Monday, June 2, 2008

Case for infrastructure audit

Our morning walk in Mysore takes us along Baden Powell Public School; and I have often wondered if the basketball court on the school ground has ever been used for the purpose of playing basketball. I have seen the space being used for parking standby power generator, delivery vans and spares whenever they hold consumer fairs on the school ground.

Maybe such willful waste of sports infrastructure is perpetrated with the school’s sanction. In which case one would wonder why the basketball court was created in the first place. Shouldn’t the authorities consider dismantling the sports fixture for installing them in any of the so many poorly-served schools in the city? Educational and other public institutions would do well to carry out periodical audit of the use put to their public facilities.

Infrastructure audit by the government and public institutions would ensure proper use and better maintenance of facilities developed with tax-payers money. At times, scarcely needed public facilities are created in the name of social infrastructure.
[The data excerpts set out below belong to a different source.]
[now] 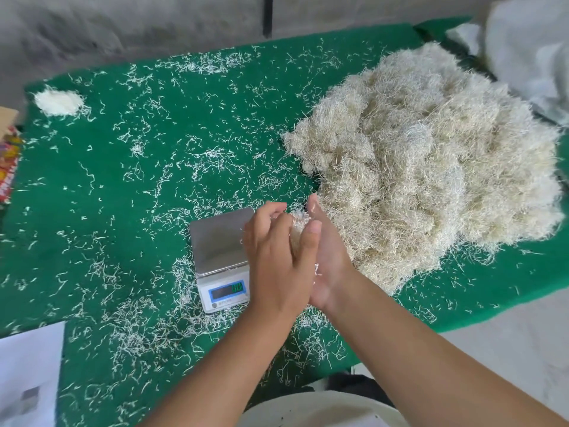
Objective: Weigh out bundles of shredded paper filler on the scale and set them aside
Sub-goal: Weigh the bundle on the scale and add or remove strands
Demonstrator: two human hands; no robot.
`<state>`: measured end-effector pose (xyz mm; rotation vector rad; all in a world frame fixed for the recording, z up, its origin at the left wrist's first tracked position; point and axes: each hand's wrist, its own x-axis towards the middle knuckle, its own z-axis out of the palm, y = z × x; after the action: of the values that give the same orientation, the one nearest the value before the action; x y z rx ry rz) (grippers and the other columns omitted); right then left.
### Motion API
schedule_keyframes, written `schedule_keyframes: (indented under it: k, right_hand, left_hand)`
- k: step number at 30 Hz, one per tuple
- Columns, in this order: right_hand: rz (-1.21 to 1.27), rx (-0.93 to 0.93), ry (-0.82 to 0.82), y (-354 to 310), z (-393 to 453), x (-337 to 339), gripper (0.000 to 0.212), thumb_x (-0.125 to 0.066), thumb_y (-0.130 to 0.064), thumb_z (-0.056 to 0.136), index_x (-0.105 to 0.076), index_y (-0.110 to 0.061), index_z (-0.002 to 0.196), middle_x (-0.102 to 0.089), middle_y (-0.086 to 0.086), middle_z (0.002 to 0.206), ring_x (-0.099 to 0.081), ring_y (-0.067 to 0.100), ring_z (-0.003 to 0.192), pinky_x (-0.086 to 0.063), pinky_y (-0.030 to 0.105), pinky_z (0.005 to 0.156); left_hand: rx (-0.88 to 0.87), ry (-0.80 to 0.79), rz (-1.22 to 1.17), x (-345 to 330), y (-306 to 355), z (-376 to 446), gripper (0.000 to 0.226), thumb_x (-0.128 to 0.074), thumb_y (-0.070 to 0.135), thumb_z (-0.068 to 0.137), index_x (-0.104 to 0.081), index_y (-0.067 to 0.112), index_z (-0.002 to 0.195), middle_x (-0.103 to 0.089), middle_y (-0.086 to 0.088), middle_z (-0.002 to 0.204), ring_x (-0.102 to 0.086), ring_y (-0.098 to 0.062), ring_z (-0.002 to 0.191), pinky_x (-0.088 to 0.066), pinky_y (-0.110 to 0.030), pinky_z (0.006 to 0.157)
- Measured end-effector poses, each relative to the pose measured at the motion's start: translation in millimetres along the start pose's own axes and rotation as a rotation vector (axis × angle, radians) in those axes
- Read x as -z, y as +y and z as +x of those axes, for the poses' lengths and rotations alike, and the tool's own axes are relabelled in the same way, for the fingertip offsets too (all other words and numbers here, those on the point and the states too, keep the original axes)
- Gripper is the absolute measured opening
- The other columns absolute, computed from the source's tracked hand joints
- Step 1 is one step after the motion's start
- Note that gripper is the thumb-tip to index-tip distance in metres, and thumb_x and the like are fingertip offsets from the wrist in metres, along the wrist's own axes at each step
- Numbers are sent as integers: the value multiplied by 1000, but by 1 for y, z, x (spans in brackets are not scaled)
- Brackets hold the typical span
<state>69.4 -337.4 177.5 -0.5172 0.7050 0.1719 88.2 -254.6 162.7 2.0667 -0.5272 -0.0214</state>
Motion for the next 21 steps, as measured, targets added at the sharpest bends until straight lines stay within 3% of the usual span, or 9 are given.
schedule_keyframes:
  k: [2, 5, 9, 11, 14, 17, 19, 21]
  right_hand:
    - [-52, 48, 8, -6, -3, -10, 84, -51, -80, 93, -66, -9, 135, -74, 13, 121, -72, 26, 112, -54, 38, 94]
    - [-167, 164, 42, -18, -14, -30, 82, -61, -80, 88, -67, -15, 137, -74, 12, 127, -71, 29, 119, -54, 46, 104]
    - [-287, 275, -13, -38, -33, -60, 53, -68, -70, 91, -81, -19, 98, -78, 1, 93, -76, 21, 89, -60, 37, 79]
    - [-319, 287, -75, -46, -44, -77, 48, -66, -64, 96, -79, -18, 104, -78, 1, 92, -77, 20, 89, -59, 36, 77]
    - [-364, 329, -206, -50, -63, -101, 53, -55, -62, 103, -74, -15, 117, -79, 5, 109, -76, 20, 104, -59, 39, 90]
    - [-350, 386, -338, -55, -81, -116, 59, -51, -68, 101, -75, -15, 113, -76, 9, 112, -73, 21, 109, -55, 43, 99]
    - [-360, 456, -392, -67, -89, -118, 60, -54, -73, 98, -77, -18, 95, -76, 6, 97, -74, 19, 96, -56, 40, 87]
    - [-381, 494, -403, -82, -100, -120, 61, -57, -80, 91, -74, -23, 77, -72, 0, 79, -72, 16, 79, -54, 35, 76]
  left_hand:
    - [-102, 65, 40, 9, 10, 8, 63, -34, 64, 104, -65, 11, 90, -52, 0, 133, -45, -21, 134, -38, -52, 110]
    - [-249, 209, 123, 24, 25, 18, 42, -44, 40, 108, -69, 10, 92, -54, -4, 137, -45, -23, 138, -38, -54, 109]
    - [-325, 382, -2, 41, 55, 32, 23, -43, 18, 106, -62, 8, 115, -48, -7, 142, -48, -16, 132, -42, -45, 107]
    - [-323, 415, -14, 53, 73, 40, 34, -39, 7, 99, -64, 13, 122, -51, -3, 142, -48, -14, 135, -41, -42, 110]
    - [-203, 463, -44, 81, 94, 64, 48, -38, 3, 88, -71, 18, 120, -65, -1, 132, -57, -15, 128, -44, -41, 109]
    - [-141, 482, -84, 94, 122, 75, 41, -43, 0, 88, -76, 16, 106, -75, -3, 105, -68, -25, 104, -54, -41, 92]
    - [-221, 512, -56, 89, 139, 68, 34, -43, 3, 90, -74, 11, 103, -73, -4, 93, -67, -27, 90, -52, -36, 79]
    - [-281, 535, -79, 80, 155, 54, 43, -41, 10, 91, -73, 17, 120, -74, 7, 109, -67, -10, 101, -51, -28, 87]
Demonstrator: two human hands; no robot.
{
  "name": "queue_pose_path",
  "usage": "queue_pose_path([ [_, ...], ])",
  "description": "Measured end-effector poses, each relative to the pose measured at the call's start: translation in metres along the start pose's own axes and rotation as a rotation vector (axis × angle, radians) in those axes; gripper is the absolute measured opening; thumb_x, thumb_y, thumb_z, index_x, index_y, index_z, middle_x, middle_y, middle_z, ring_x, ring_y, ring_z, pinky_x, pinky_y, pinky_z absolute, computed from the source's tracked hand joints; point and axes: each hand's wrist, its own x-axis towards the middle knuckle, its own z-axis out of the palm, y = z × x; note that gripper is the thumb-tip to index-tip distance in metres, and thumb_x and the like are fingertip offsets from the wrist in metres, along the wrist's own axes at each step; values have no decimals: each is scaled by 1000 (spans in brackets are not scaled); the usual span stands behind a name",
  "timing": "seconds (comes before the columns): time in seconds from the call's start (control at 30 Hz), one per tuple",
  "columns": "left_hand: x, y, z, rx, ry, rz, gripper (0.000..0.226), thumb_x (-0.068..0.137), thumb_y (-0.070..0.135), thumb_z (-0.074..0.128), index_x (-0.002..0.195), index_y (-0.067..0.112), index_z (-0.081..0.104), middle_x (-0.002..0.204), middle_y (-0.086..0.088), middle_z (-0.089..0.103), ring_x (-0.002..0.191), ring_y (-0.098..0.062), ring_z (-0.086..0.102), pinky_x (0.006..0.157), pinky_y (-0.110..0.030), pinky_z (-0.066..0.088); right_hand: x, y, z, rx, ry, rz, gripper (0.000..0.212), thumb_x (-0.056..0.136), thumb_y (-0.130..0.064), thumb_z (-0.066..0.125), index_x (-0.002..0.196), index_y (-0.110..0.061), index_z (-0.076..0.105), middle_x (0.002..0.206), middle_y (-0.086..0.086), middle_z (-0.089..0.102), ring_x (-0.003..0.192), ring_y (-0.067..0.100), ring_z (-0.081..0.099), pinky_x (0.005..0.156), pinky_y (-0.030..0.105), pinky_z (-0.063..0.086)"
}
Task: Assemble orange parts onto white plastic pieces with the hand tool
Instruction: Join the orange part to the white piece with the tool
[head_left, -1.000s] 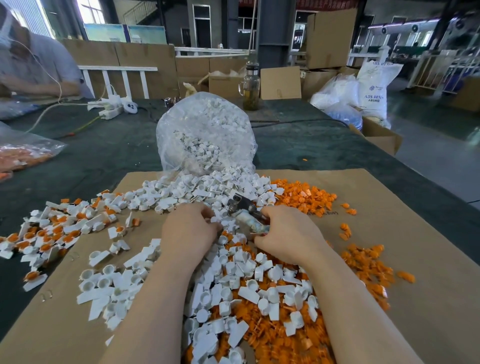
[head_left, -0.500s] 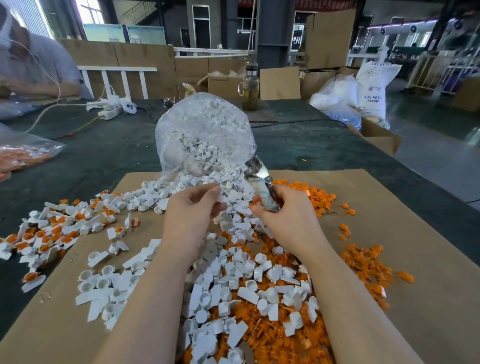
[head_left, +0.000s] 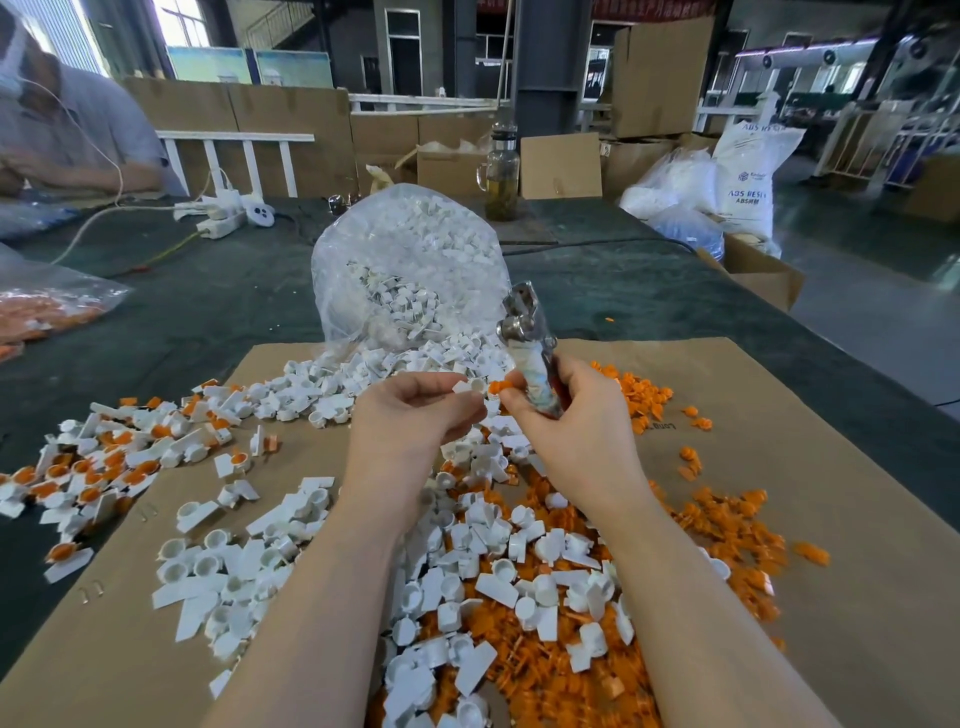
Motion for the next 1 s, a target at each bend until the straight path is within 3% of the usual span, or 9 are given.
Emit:
queue_pose_path([
  [0.17,-5,3,4,36,-26,0,13,77,2,80,87,6,73,75,-11,76,70,-21,75,66,-23,59,0,1,1,-43,16,-47,14,85,-25,73,88,-27,60,79,-15,64,75,2,61,63,20,49],
  [0.3,-7,5,6,64,-20,12,12,77,0,80,84,7,74,72,-10,76,68,-19,75,62,-20,58,-2,-2,3,-106,40,-91,31,84,-27,73,77,-44,48,72,-22,59,74,0,59,55,11,40],
  [0.53,-10,6,9,202,21,131,13,73,10,85,77,18,76,69,-1,75,68,-15,75,69,-24,61,-1,-2,2,-80,63,-102,23,83,-25,74,82,-37,54,72,-18,59,70,3,59,56,18,43],
  [0.7,-12,6,12,277,29,177,12,74,15,85,74,24,76,68,3,75,70,-14,74,69,-25,59,-1,-1,1,-105,57,-104,26,83,-25,74,80,-39,53,69,-21,57,69,-1,57,55,12,38],
  [0.87,-12,5,12,318,28,206,11,76,18,83,74,26,76,67,7,74,68,-9,72,63,-15,55,0,0,2,-111,49,-92,27,84,-26,73,77,-40,52,68,-20,57,72,-2,58,54,11,39],
  [1.0,-12,3,13,367,43,219,12,79,19,81,74,28,74,68,11,73,67,-5,70,63,-17,56,1,3,1,-108,-4,-68,11,86,-26,71,92,-29,62,77,-15,62,74,5,60,62,27,50],
])
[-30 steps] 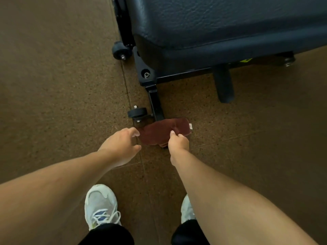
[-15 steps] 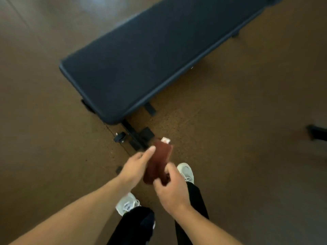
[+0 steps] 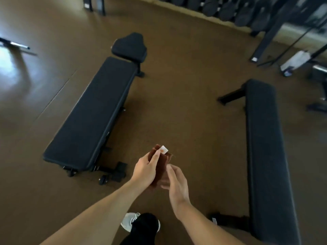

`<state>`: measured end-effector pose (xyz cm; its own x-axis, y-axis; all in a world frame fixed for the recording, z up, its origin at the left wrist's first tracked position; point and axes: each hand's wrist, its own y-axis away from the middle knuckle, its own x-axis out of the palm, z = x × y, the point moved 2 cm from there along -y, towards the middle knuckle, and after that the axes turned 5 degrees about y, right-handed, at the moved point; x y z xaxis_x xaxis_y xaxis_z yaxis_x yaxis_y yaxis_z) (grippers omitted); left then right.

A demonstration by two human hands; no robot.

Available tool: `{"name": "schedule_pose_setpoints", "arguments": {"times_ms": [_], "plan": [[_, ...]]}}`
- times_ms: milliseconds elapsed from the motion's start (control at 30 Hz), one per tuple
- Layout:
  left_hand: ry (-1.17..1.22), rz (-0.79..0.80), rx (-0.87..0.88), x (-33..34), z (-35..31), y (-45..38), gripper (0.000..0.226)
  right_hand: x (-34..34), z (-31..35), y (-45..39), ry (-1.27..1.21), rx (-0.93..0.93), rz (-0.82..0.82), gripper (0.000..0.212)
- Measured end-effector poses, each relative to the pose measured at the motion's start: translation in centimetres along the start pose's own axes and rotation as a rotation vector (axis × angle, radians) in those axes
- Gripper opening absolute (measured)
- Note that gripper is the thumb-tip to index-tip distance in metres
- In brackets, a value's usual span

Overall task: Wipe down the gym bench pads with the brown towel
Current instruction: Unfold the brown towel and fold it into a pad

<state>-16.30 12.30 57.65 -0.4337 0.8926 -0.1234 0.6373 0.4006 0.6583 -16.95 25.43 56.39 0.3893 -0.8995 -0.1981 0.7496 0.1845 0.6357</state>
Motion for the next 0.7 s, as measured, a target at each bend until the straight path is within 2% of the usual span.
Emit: {"name": "schedule_pose_setpoints", "arguments": {"times_ms": [67, 133, 267, 367, 433, 500, 567, 633, 700], "plan": [[-0.063, 0.096, 0.046, 2.4, -0.9, 2.4, 0.051, -2.8, 0.5, 2.0, -0.032, -0.036, -0.014, 0.019], [-0.121, 0.165, 0.102, 5.0, -1.5, 5.2, 0.051, -6.5, 0.2, 4.1, 0.01, -0.105, -0.09, 0.009], [-0.206, 0.233, 0.142, 10.5, -1.4, 10.5, 0.034, -13.8, -0.9, 8.2, 0.059, -0.168, -0.192, 0.006], [-0.259, 0.107, 0.203, 14.5, -0.5, 13.6, 0.032, -18.8, -1.7, 11.0, 0.072, -0.206, -0.207, 0.011], [-0.186, 0.049, 0.241, 17.5, -0.6, 15.7, 0.033, -22.2, -2.2, 12.4, 0.016, -0.206, -0.26, 0.013], [-0.05, 0.21, 0.142, 20.6, -0.8, 17.2, 0.035, -24.9, -2.7, 13.0, -0.039, -0.188, -0.298, 0.014], [-0.032, 0.402, 0.065, 23.6, -1.3, 18.3, 0.035, -27.4, -3.0, 13.1, -0.107, -0.162, -0.317, 0.015], [-0.086, 0.494, 0.046, 26.3, -1.8, 17.6, 0.034, -29.9, -3.5, 12.5, -0.158, -0.116, -0.347, 0.012], [-0.074, 0.495, 0.014, 27.5, -1.9, 16.4, 0.031, -31.1, -3.5, 12.1, -0.186, -0.083, -0.353, 0.009]]}}
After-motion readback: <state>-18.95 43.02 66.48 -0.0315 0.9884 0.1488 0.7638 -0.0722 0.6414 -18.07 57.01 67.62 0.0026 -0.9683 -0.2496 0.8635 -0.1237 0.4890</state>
Many apartment blocks that have come up in Mysore in recent months include a community swim-pool as a value-added feature. I wonder how many residents in a complex use the facility. The idea of locating a public swimming in the midst a residential complex may not fit in with our middle-class mindset. Property developers nowadays factor in the cost of social infrastructure such as a gym, club-house and swim-pool, in pricing apartments. Seen as symbol of upscale living such value-add-ons are of little use to most apartment residents.

An infrastructure audit would reveal underuse of gym and club-house in most apartment buildings. If property developers take to infrastructure audit, rather than going by false notions of upscale living in relatively conservative towns such as Mysore, we wouldn’t create wasteful infrastructure.
Such fancy trash can, installed by the Mysore city corporation in many places, is an instance of wasteful infrastructure. I wonder how these pricy plastic cans facilitate municipal trash collection.